Output the full set of records exactly.

*Stored records*
"""

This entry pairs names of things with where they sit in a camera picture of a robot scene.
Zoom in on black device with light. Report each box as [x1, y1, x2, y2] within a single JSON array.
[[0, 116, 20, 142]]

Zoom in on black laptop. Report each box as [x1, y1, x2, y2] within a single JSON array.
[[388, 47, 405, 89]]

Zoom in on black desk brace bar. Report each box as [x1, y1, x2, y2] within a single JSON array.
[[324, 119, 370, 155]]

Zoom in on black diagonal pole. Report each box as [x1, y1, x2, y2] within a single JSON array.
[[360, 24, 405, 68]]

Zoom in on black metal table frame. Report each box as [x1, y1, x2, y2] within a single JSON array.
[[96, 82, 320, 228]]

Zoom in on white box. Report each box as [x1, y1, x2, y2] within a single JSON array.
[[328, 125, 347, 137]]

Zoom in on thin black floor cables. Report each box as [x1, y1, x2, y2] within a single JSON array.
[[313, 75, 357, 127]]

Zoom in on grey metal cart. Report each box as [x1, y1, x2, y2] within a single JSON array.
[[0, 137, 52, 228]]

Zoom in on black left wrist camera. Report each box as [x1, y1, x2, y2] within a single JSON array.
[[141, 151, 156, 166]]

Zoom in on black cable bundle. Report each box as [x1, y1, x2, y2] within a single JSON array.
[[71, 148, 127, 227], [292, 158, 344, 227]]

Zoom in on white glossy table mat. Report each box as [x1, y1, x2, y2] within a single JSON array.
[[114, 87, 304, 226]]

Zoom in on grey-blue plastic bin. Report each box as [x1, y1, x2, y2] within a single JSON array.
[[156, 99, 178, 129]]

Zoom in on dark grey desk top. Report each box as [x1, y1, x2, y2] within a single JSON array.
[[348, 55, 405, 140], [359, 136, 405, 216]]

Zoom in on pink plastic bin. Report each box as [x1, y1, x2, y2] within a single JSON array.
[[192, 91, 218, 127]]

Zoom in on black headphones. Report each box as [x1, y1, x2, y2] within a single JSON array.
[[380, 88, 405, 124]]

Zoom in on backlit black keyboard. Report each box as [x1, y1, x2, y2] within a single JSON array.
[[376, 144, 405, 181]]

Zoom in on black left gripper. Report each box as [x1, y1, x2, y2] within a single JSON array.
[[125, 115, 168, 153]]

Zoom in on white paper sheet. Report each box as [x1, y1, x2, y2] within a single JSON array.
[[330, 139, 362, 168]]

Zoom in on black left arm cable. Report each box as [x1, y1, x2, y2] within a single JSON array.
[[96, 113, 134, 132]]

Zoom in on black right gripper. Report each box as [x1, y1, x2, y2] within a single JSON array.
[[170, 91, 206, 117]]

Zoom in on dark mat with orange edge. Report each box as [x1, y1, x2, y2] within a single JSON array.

"""

*SOLUTION TO THIS TASK*
This entry pairs names of things with where they sit in a camera picture of a robot scene.
Zoom in on black device with light. Report each box as [x1, y1, x2, y2] within a single JSON array.
[[0, 116, 20, 142]]

Zoom in on black laptop. Report each box as [x1, y1, x2, y2] within a single JSON array.
[[388, 47, 405, 89]]

Zoom in on black desk brace bar. Report each box as [x1, y1, x2, y2] within a single JSON array.
[[324, 119, 370, 155]]

Zoom in on black diagonal pole. Report each box as [x1, y1, x2, y2] within a single JSON array.
[[360, 24, 405, 68]]

Zoom in on black metal table frame. Report each box as [x1, y1, x2, y2] within a single JSON array.
[[96, 82, 320, 228]]

Zoom in on white box. Report each box as [x1, y1, x2, y2] within a single JSON array.
[[328, 125, 347, 137]]

Zoom in on thin black floor cables. Report each box as [x1, y1, x2, y2] within a single JSON array.
[[313, 75, 357, 127]]

Zoom in on grey metal cart. Report each box as [x1, y1, x2, y2] within a single JSON array.
[[0, 137, 52, 228]]

Zoom in on black left wrist camera. Report each box as [x1, y1, x2, y2] within a single JSON array.
[[141, 151, 156, 166]]

Zoom in on black cable bundle. Report each box as [x1, y1, x2, y2] within a single JSON array.
[[71, 148, 127, 227], [292, 158, 344, 227]]

Zoom in on white glossy table mat. Report each box as [x1, y1, x2, y2] within a single JSON array.
[[114, 87, 304, 226]]

Zoom in on grey-blue plastic bin. Report each box as [x1, y1, x2, y2] within a single JSON array.
[[156, 99, 178, 129]]

Zoom in on dark grey desk top. Report each box as [x1, y1, x2, y2] within a single JSON array.
[[348, 55, 405, 140], [359, 136, 405, 216]]

Zoom in on pink plastic bin. Report each box as [x1, y1, x2, y2] within a single JSON array.
[[192, 91, 218, 127]]

Zoom in on black headphones. Report each box as [x1, y1, x2, y2] within a single JSON array.
[[380, 88, 405, 124]]

Zoom in on backlit black keyboard. Report each box as [x1, y1, x2, y2] within a single JSON array.
[[376, 144, 405, 181]]

Zoom in on black left gripper. Report each box as [x1, y1, x2, y2] within a single JSON array.
[[125, 115, 168, 153]]

Zoom in on white paper sheet. Report each box as [x1, y1, x2, y2] within a single JSON array.
[[330, 139, 362, 168]]

Zoom in on black left arm cable. Report each box as [x1, y1, x2, y2] within a single JSON array.
[[96, 113, 134, 132]]

Zoom in on black right gripper. Report each box as [x1, y1, x2, y2] within a single JSON array.
[[170, 91, 206, 117]]

Zoom in on dark mat with orange edge. Report each box as [x1, y1, x2, y2] within a single JSON array.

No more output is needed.